The second instalment in Frank Miller’s graphic novel franchise plunges us back into the seedy depths of Sin City, a place so lawless and depraved it makes Gotham City look like Munchkinland.
Frank Miller and Robert Rodriguez’s 2005 original epitomised style-over-substance, with style cool enough to make it all work rather well. And while Sin City: A Dame to Kill For brings nothing new, it’s still impressive to see such a seamless combination of CGI and live action, which actually looks like the panels of a comic book have come to life.
Sin City is black and white and red all over, like a newspaper in a joke that doesn’t work written down, populated by brooding badass blokes and scantily clad women. In fact there’s so much nudity it’s more like Skin City.

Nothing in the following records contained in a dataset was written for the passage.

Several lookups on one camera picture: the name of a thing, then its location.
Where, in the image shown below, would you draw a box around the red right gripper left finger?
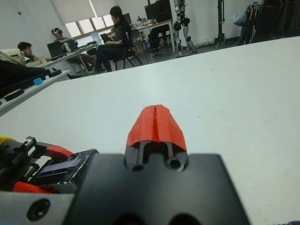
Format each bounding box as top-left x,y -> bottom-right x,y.
123,105 -> 160,169

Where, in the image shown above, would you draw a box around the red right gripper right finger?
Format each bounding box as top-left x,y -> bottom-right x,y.
155,104 -> 188,163

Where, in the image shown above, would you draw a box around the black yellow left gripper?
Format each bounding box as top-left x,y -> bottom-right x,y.
0,135 -> 74,195

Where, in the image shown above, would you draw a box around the black box lid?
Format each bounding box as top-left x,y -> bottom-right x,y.
30,149 -> 100,194

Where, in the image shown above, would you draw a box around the black metal chair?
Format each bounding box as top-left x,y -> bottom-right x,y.
112,28 -> 144,70

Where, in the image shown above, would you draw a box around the flat black item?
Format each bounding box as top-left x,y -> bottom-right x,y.
3,88 -> 25,102

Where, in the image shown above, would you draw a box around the white side table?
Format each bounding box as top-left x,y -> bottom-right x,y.
0,69 -> 71,117

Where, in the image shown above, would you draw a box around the person wearing VR headset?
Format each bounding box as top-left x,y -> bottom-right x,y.
51,27 -> 97,71

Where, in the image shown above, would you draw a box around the seated person behind desk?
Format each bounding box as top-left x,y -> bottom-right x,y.
148,24 -> 171,53

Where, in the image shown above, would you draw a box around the black laptop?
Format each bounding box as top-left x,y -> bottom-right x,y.
99,33 -> 111,45

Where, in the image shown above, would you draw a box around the man in black jacket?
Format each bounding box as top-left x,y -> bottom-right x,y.
94,6 -> 132,73

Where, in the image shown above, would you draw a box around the small black device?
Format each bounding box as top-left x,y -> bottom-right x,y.
47,69 -> 62,78

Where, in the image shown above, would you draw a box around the black bag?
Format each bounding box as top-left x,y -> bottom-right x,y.
0,60 -> 50,97

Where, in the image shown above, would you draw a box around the white desk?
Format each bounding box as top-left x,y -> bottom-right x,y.
130,20 -> 177,54

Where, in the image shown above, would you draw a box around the grey office desk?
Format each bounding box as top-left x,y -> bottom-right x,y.
37,44 -> 99,76

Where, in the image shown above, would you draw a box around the humanoid robot legs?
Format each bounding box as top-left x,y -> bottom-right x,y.
172,0 -> 198,57

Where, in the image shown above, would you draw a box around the black computer monitor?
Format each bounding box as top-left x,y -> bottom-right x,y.
144,3 -> 160,23
156,0 -> 173,23

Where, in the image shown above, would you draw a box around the black desk monitor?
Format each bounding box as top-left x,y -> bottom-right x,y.
46,41 -> 64,59

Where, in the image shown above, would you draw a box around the black hoist crane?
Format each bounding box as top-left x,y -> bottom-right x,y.
216,0 -> 227,49

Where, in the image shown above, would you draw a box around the person in beige jacket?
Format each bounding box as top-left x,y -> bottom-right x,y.
0,41 -> 52,69

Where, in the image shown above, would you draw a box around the folded black stands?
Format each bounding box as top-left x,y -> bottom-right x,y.
236,2 -> 263,45

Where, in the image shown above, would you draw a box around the translucent plastic bag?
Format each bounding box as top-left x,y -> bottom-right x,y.
231,8 -> 247,27

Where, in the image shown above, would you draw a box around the grey roller blind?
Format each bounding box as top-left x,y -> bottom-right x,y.
50,0 -> 97,26

But for all its disturbing content and graphic violence, Sin City still won’t show a penis, preferring to make Josh Brolin into a smooth-groined Action Man.
The nudity is left to the dames, whose S&M costumes and attitudes speak volumes about what Rodriguez and Miller find sexy and cool. They’re certainly not men concerned by political correctness or feminist discourse, and that’s really the point. These films appeal to our most voyeuristic desires for sex, violence and power, while ignoring plot, dialogue and characters.
All the men talk like Batman with laryngitis, with so little differentiation between them that it’s almost entirely unclear that Josh Brolin’s character is Clive Owen from the first film. His dialogue is particularly poor, grumbling “I was born at night but it wasn’t last night” and talking in a sloppy wet kiss of bizarre metaphors. Also on growling duty are Mickey Rourke who was in the original, Joseph Gordon-Levitt who wasn’t, and Bruce Willis with hair, who reprises his famous role as a ghost. Meanwhile, Jessica Alba returns alongside newcomer Eva Green, whose boobs make up the bulk of the plot.
The twisting and twisted tales of the original are replaced by predictable storylines that are invariably resolved by wheeling in the scarily imposing Mickey Rourke, who’d otherwise have nothing to do. Joseph Gordon-Levitt’s subplot also goes nowhere, as though he’s only there to beef up the running time, which is still 20 minutes shorter than its predecessor.
So it’s more of the same from this sequel, which will satiate the fans and alienate the detractors, delivering another bloody beast of brooding noir pastiche. Cleverly designed at the expense of just about everything else, Sin City 2 is gloomy, violent and pulpier than an Innocent smoothie, with none of the innocence.